Scene 2: The beautiful boy brushes his teeth and then crawls under the sink begins to slowly eat the plastic wastebasket. As he chews and swallows the crunchy the plastic, ghostly white saliva dribbles down his chin. His mother watches in horror from the doorway.

Scene 3: The boy is asleep in his bed. His mother tiptoes into the room and stealthily smothers him with a pillow.

Only much later in the movie do we hear her defense. He was not human, she claims. He was a rodent, a monster. She did not murder a child. She exterminated an alien.

The next scene develops the motif. A grotesque man is groaning in his sleep. When he wakes, a woman inserts a laparoscope into his abdomen. She is excited to find there a new organ. They discuss plans to excise the organ later that day in a public performance.
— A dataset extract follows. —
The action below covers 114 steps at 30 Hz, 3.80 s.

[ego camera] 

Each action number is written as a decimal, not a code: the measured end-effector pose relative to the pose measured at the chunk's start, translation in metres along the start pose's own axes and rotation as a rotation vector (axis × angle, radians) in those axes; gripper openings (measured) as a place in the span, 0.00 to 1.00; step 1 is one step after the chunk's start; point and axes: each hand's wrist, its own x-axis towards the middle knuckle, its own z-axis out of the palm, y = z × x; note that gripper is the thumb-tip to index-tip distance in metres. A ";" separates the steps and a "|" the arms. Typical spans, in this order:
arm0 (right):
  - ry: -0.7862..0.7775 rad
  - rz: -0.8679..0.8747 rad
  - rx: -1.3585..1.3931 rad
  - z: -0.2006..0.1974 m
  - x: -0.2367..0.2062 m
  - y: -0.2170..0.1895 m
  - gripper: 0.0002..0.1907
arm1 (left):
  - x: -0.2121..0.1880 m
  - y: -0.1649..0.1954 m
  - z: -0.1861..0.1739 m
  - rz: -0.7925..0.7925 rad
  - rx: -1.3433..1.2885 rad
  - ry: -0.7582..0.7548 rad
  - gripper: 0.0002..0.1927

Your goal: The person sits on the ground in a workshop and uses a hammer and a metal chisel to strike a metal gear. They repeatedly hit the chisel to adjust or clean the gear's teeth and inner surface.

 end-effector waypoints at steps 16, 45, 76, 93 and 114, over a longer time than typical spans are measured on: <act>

After the performance, the grotesque man operates on his partner. As the knife penetrates her flawless skin, she moans with sexual pleasure. Surgery is the new sex. Old- fashioned sex is no longer desirable or necessary. Reproduction is in the lab. The state tries, unsuccessfully, to police evolution while criminals coax it in new directions.

The movie culminates with a public autopsy of the smothered boy, evoking the long history of public autopsies in western culture. In the movie, as in history, such public autopsies serve both political and educational purposes.

The film raises questions about the crimes of the present associated with medicine, genomics, artificial intelligence, and the boundaries of what we consider human. A programmer at Google is fired for claiming that an artificial intelligence chatbot had achieved sentience. A genetics researcher in China is jailed for editing the genomes of embryos. Some athletes (and their surgeons) are lauded for medical interventions that enable high performance while others are banned for using performance-enhancing drugs.

We are learning new ways to be authors of our own lives. That is the ultimate crime and the ultimate scientific achievement. It is Frankenstein and Brave New World, Blade Runner and Minority Report. Forbidden knowledge has a powerful allure. Forbidden stories push the boundaries of what we desire to hear. Horror draws us in and repels us at the same time. We accept and romanticize the ultimate lottery of sexual reproduction, even as we seek to modify it. At each step, criminals push the boundaries while oracles warn against hubris. With gene editing, we can change the way we think about what it means to be embodied creatures subject to the whims of chance.

The repeated scenic motif in the film is the rusting ship. We are shipwrecked, marooned on a dying planet, living in a synthetic environment. Cronenberg gives a mixes message. We got ourselves into this mess. We might yet puzzle-solve our way out. But we may not like, or even recognize, the places where we end up.